Reprogramming Macrophage Polarization, Depleting ROS by Astaxanthin and Thioketal‐Containing Polymers Delivering Rapamycin for Osteoarthritis Treatment

• Published in: Advanced science Vol. 11; no. 9; pp. e2305363 - n/a
• Main Authors: Li, Huiyun, Yuan, Yusong, Zhang, Lingpu, Xu, Chun, Xu, Hailin, Chen, Zhiwei
• Format: Journal Article
• Language: English
• Published: Germany John Wiley & Sons, Inc 01.03.2024; John Wiley and Sons Inc; Wiley
• Subjects: Animals; Arthritis; Astaxanthin; Autophagy; Bioavailability; Cartilage; Cytokines; Genotype & phenotype; Hemodialysis; Inflammation; macrophage polarization; Macrophages; Mice; Nanomaterials; Nanoparticles; Nitric oxide; Nonsteroidal anti-inflammatory drugs; Osteoarthritis; Osteoarthritis - drug therapy; Polymers; rapamycin; Reactive Oxygen Species - therapeutic use; thioketal; Tumor necrosis factor-TNF; Xanthophylls - pharmacology; Xanthophylls - therapeutic use; macrophage polarization; thioketal; Astaxanthin; osteoarthritis; rapamycin
• ISSN: 2198-3844; 2198-3844
• DOI: 10.1002/advs.202305363

Osteoarthritis (OA) is a chronic joint disease characterized by synovitis and joint cartilage destruction.

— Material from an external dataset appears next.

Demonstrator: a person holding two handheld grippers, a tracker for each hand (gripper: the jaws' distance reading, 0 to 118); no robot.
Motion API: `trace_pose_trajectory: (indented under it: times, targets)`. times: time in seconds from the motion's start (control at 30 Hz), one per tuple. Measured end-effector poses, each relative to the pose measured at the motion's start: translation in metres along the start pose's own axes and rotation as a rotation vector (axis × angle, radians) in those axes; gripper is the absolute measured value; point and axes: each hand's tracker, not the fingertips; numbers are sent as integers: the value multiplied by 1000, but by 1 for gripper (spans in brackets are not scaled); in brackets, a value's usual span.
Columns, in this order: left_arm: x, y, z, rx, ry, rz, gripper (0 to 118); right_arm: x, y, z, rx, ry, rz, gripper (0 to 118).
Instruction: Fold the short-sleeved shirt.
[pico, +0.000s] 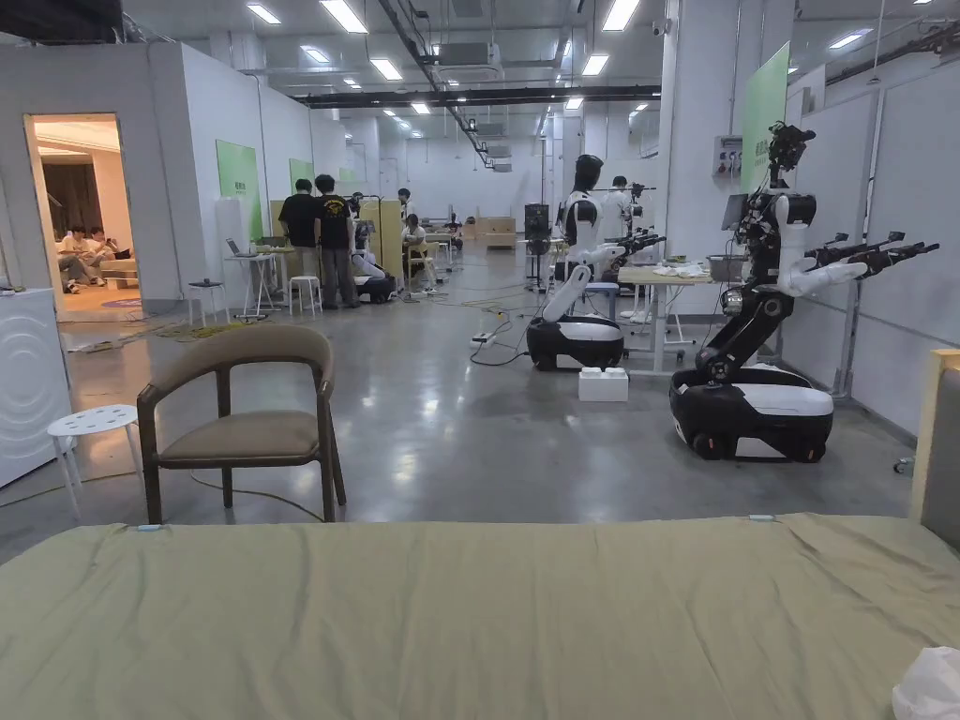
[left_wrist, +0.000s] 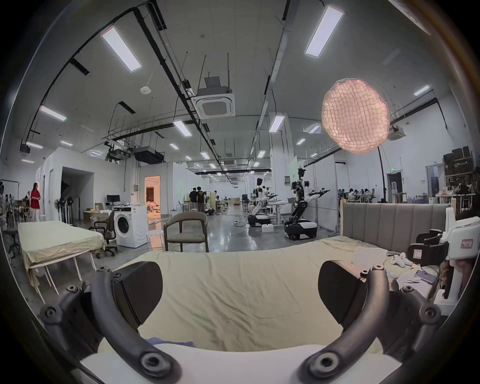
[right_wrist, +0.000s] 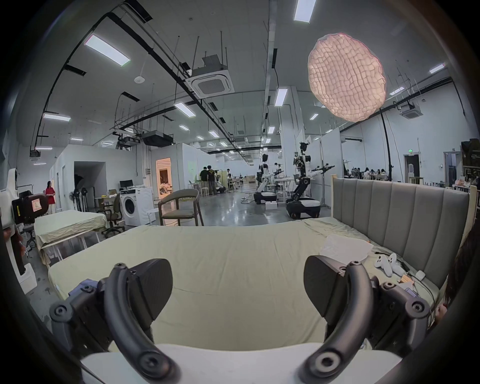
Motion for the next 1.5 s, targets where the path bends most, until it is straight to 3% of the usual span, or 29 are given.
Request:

The severity of OA is highly associated with the imbalance between M1 and M2 synovial macrophages. In this study, a novel strategy is designed to modulate macrophage polarization by reducing intracellular reactive oxygen species (ROS) levels and regulating mitochondrial function. A ROS‐responsive polymer is synthesized to self‐assemble with astaxanthin and autophagy activator rapamycin to form nanoparticles (NP@PolyRHAPM). In vitro experiments show that NP@PolyRHAPM significantly reduced intracellular ROS levels. Furthermore, NP@PolyRHAPM restored mitochondrial membrane potential, increased glutathione (GSH) levels, and promoted intracellular autophagy, hence successfully repolarizing M1 macrophages into the M2 phenotype. This repolarization enhanced chondrocyte proliferation and vitality while inhibiting apoptosis. In vivo experiments utilizing an anterior cruciate ligament transection (ACLT)‐induced OA mouse model revealed the anti‐inflammatory and cartilage‐protective effects of NP@PolyRHAPM, effectively mitigating OA progression. Consequently, the findings suggest that intra‐articular delivery of ROS‐responsive nanocarrier systems holds significant promise as a potential and effective therapeutic strategy for OA treatment. A novel reactive oxygen species‐responsive biodegradable nanoparticle (NP@PolyRHAPM) is designed, in which astaxanthin can reduce intracellular ROS levels and rapamycin‐enhanced autophagy levels, and restore mitochondrial function, hence successfully repolarizing M1 macrophages into M2 phenotypes. This repolarization enhances the proliferation and viability of chondrocytes while inhibiting apoptosis. Overall, this ROS‐responsive nanocarrier system provides a new avenue for progressive OA therapy.